In our analysis, only one (1.4%) out of 69 tumors showed instability affecting all the sensitive mononucleotide markers BAT25, BAT26, and CAT25. As immunohistochemistry did not show loss of any of the four MMR proteins analyzed, MSI analysis was repeated twice from independent tissue blocks and TMA cores, and the MSI status was confirmed. MSI tumors presenting with retained expression of MMR proteins are rare, but have been previously reported in the literature [20, 21]. Possible reasons for such a discrepancy may be somatic missense mutations in DNA mismatch repair genes that result in the expression of a non-functional MMR protein, or, as reported recently, mutations in other MMR-related genes such as the exonuclease domain of the POLE gene [20, 21]. Further analysis such as exome or whole genome sequencing of tumor tissue would have been required to identify the molecular mechanisms leading to MSI and to inform about a possible hereditary background. Unfortunately, in our case complete somatic mutation analysis of MMR genes was not feasible due to limited amounts of available tumor DNA from FFPE tissue specimens.

The classical MSI phenotype including a special MSI histology with poor differentiation and dense lymphocyte infiltration, which is known from MSI colorectal cancers [22‐24], was not fully recapitulated in the detected MSI GBC. However, in line with the improved prognosis commonly reported to be associated with tumors of the MSI phenotype, the patient’s overall survival was 4.5 years, compared to a median overall survival of 1.6 years in the MSS group of the same stage (UICC 3). Due to the limited number of patients, a statistical analysis of potential survival benefits related to MSI in GBC was not feasible. A recent study, however, did not report a prolonged survival in MSI compared to non-MSI GBC patients [10].

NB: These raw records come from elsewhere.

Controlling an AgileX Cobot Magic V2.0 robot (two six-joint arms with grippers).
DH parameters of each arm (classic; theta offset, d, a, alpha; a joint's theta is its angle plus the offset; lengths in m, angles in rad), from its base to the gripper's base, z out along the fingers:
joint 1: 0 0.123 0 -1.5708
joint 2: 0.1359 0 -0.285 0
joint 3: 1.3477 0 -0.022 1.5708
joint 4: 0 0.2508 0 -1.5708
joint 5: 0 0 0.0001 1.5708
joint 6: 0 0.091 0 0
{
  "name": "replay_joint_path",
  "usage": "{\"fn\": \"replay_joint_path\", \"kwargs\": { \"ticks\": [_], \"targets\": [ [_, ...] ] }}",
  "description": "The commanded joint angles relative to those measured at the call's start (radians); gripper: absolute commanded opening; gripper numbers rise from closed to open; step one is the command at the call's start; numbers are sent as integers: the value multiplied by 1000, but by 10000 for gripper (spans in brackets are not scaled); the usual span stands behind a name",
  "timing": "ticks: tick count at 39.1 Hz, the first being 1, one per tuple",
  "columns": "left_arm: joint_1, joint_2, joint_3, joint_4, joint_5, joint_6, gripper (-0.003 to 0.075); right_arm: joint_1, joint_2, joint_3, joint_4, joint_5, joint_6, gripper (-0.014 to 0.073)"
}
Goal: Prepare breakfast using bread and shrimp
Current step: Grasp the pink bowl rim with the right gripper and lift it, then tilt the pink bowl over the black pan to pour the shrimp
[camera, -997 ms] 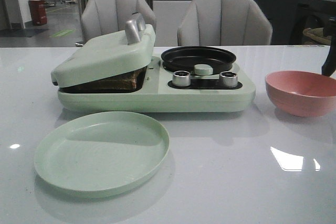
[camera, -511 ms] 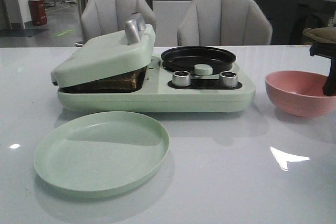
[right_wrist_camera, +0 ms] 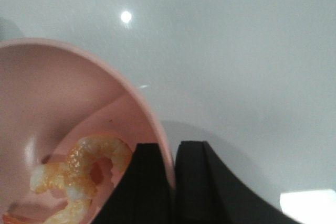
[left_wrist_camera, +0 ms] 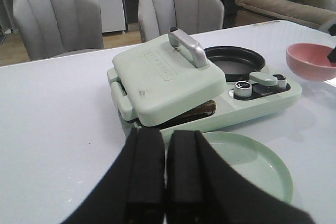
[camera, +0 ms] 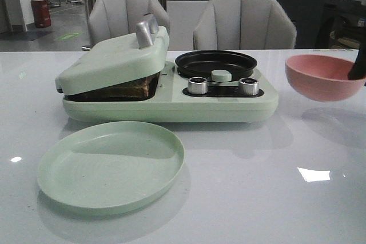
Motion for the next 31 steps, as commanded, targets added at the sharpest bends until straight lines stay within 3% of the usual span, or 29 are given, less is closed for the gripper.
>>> {"fn": "replay_joint_path", "kwargs": {
  "ticks": [1, 16, 27, 31],
  "targets": [
    [-7, 10, -28, -17, -74, -11, 114, 16, -60, -119, 28, -17, -14, 144],
    [-7, 10, -28, -17, -74, -11, 114, 273, -4, -363, -100, -42, -15, 144],
    [-7, 10, -28, -17, -74, -11, 114, 381, 33, -352, -161, -333, -14, 143],
    [-7, 10, -28, -17, -74, -11, 114, 396, 30, -289, -161, -523, -14, 143]
  ]
}}
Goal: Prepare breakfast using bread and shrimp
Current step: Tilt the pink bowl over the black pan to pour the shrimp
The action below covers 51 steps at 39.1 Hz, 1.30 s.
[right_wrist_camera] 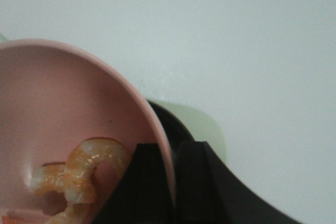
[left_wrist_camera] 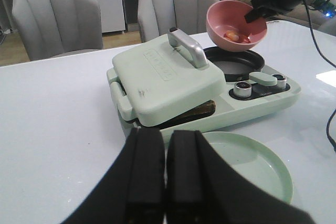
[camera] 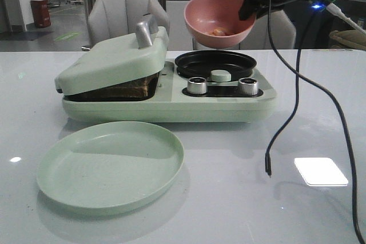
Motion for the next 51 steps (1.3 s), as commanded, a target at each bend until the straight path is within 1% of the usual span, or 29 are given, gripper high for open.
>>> {"fn": "replay_joint_path", "kwargs": {
  "ticks": [1, 10, 13, 18, 20, 22, 25, 27, 36, 42, 44, 51],
  "targets": [
    [-7, 10, -28, -17, -74, -11, 114, 14, -71, 27, -4, -298, -10, 143],
    [-7, 10, -28, -17, -74, -11, 114, 36, -72, 238, -53, -759, -11, 143],
    [-7, 10, -28, -17, -74, -11, 114, 40, -71, 319, -116, -942, -10, 143],
    [-7, 10, -28, -17, -74, -11, 114, 40, -53, 423, -245, -1312, -10, 143],
    [-7, 10, -28, -17, -74, -11, 114, 40, -40, 446, -287, -1428, -11, 143],
    [-7, 10, -28, -17, -74, -11, 114, 40, -21, 450, -323, -1508, -17, 143],
    [-7, 10, -28, -17, -74, -11, 114, 40, 11, 448, -362, -1576, -68, 143],
    [-7, 10, -28, -17, -74, -11, 114, 40, 27, 448, -369, -1585, -119, 143],
    [-7, 10, -28, -17, -74, -11, 114, 40, 90, 448, -369, -1622, -485, 143],
    [-7, 10, -28, -17, -74, -11, 114, 40, 95, 448, -369, -1622, -680, 143],
    [-7, 10, -28, -17, -74, -11, 114, 40, 94, 447, -369, -1622, -728, 143],
    [-7, 10, -28, -17, -74, -11, 114, 40, 89, 447, -360, -1622, -819, 143]
  ]
}}
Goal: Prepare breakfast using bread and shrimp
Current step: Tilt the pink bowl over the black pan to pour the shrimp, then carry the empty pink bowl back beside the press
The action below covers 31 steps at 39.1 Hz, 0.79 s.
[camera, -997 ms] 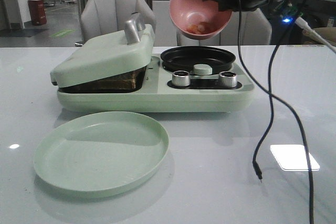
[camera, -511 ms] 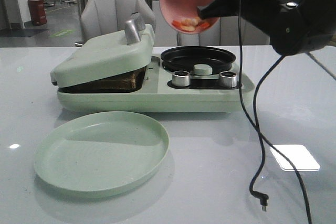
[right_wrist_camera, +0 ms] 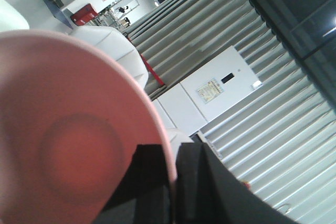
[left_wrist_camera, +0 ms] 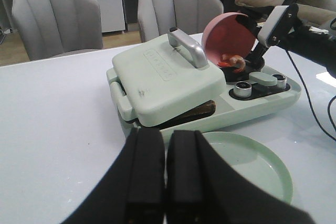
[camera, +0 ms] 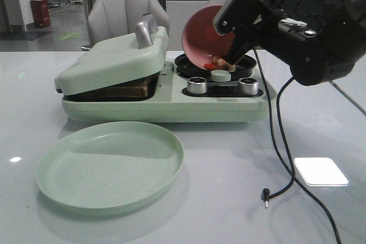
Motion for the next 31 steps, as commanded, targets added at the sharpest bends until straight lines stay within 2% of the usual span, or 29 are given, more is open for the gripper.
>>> {"fn": "replay_joint_path", "kwargs": {
  "ticks": [1, 8, 25, 28, 31],
  "targets": [
    [-7, 10, -28, -17, -74, -11, 114, 0, -75, -21, 7, -162, -92, 143],
    [-7, 10, -28, -17, -74, -11, 114, 0, -107, -22, -1, -162, -203, 143],
    [-7, 10, -28, -17, -74, -11, 114, 0, -143, -43, -3, -162, -201, 143],
    [-7, 10, -28, -17, -74, -11, 114, 0, -143, -54, 1, -162, -156, 143],
    [-7, 10, -28, -17, -74, -11, 114, 0, -144, -55, 40, -162, -23, 143]
  ]
}}
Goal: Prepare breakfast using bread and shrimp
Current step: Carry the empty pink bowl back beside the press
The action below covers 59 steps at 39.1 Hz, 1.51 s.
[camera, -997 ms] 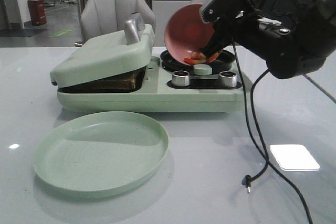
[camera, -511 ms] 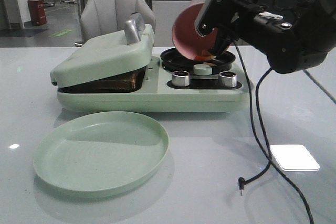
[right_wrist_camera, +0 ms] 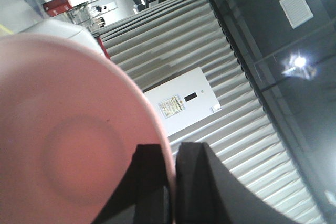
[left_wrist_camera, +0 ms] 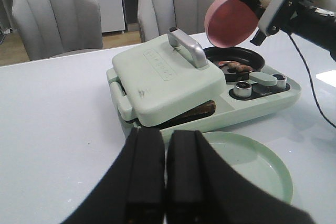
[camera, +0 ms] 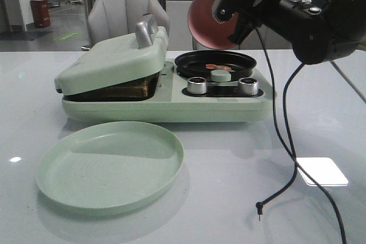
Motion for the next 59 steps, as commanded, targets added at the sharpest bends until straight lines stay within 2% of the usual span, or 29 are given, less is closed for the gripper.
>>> {"fn": "replay_joint_path", "kwargs": {
  "ticks": [1, 9, 13, 18, 32, 41, 52, 59],
  "targets": [
    [-7, 10, -28, -17, -74, -11, 114, 0, -82, -37, 58, -166, 186, 143],
    [-7, 10, -28, -17, -74, -11, 114, -1, -146, -37, 228, -120, 804, 143],
    [-7, 10, -28, -17, -74, -11, 114, -5, -198, -37, 226, -12, 1005, 143],
    [-7, 10, -28, -17, -74, -11, 114, -5, -270, -37, 226, 209, 1142, 143],
    [-7, 10, -28, -17, -74, -11, 114, -22, -489, -37, 228, 872, 1148, 143],
    [-7, 10, -28, -17, -74, -11, 114, -116, -591, -37, 252, 1238, 1148, 143],
    [-7, 10, -28, -17, -74, -11, 114, -258, -609, -37, 293, 1625, 1148, 143],
    [-7, 10, -28, -17, -74, -11, 114, -329, -607, -36, 278, 1751, 1144, 143]
  ]
}}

Although the overall frequency of MSI in GBC is low with less than 2% in the present cohort, MSI testing of GBC should be considered if the patient has a chance to benefit from immune checkpoint blockade [25]. Recent studies demonstrated that patients with MSI BTC in fact may show significant clinical responses towards treatment with anti-PD-1 or anti-PD-L1 antibodies [1, 26]. Interestingly, even BTC patients with far progressed disease status that are therapy-refractory against chemotherapeutical agents commonly used in the treatment of BTC can show significant treatment responses upon immune checkpoint blockade using pembrolizumab [27]. Although we cannot state, whether MSI in GBC is associated with an increased immune infiltration due to limited patient numbers, considering the pronounced and sustainable benefit reported for advanced MSI cancer patients after treatment with immune checkpoint inhibitors, additional studies are strongly encouraged that use PCR-based MSI testing in parallel with MMR protein IHC prospectively in larger series of GBC.

Concerning MSI testing in GBC patients, this study has several clinical implications: i) it demonstrates that the frequency of MSI is low in Western-world GBC, and ii) PCR-based MSI analysis using mononucleotide markers should be considered due to their sensitivity and specificity for the detection of MMR deficiency-induced MSI, particularly in GBC patients who might be eligible for immune checkpoint blockade.

The frequency of MMR deficiency-induced MSI among Western-world gallbladder cancers is low. However, due to the significant clinical responses of MSI tumor patients towards immune checkpoint blockade, MSI analysis should be considered in this tumor type.